With the advance of portable technologies, down-sampling of high resolution image information is often required to display high resolution images(s) and/or video(s), e.g., high-definition (HD) television (HDTV) information, HD movies, etc. on a lower resolution display, e.g., included in a handheld device such as a cellular phones, a portable multimedia player (PMP), a personal data assistant (PDA), etc.
A color pixel of a high resolution matrix display, e.g. liquid crystal display (LCD), plasma display panel (PDP), etc. includes three subpixels, each subpixel representing one of three primary colors, i.e., red (R), green (G), and blue (B). Although the subpixels are not separately visible, they are perceived together as color(s). One conventional technique for down-sampling a high resolution, e.g., color, image is pixel-based down-sampling, which selects every third pixel of the high resolution image to display. Such down-sampling severely affects shapes and/or details of the image, as over 30% of information of the image is compressed (or lost). Further, pixel-based down-sampling causes aliasing, or distortion, of the image near shape edges.
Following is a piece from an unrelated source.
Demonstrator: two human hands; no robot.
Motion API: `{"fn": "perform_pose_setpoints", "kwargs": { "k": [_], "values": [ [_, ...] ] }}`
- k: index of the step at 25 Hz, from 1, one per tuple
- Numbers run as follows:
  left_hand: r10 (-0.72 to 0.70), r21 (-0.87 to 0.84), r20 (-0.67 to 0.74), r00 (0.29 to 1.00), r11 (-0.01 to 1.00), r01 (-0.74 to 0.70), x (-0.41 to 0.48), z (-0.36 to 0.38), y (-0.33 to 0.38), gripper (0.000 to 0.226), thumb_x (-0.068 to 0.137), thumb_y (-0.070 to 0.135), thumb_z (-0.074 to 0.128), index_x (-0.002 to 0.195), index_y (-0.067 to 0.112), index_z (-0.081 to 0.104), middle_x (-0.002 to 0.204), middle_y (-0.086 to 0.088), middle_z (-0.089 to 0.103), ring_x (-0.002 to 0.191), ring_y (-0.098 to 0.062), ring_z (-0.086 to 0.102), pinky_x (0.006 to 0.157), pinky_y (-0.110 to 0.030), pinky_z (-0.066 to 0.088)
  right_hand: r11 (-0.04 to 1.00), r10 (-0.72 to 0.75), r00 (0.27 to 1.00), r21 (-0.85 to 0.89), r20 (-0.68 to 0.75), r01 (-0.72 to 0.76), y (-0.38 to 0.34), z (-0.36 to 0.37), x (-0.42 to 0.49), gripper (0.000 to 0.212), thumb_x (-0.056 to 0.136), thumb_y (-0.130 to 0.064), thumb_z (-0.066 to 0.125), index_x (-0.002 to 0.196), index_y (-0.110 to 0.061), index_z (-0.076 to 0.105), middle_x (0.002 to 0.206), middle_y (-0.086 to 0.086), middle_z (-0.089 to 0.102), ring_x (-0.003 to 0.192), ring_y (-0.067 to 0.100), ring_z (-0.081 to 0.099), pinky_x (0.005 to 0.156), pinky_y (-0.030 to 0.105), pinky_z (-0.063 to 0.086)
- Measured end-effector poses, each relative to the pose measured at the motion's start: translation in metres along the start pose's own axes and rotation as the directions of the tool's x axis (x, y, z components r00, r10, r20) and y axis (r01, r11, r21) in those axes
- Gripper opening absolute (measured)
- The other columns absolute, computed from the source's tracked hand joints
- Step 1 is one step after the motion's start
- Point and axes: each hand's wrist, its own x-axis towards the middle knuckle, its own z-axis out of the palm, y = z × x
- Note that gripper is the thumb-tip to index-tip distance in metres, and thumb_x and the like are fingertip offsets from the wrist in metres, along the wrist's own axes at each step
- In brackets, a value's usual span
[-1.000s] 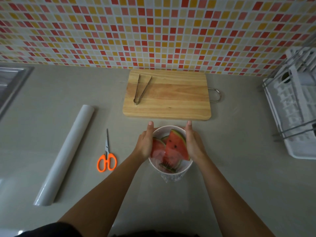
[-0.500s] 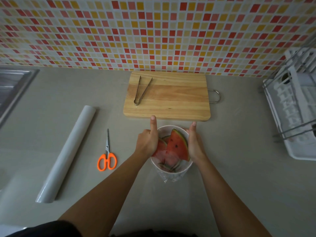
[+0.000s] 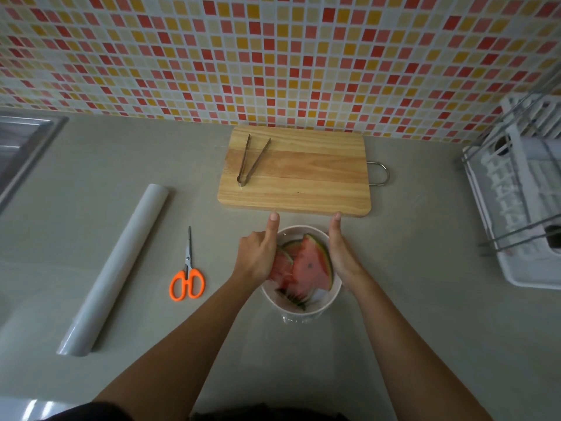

Another conventional technique for down-sampling a high resolution image is subpixel-based down-sampling, which alternately selects red, green, and blue subpixels from consecutive pixels of a block of pixels of the high resolution image in a horizontal direction. As such, the (i,j) pixel in the downsampled image includes subpixels (Ri,j, Gi,j+1, Bi,j+2) of the block of pixels—the subscripts denoting pixel indices of the block of pixels. Although such subpixel-based down-sampling preserves the shapes of images more effectively than pixel-based down-sampling, resulting subpixel-based images incur more color fringing, i.e., artifacts, around non-horizontal edges than pixel-based downsampled images.
The above-described deficiencies of today's image down-sampling techniques and related technologies are merely intended to provide an overview of some of the problems of conventional technology, and are not intended to be exhaustive. Other problems with the state of the art, and corresponding benefits of some of the various non-limiting embodiments described herein, may become further apparent upon review of the following detailed description.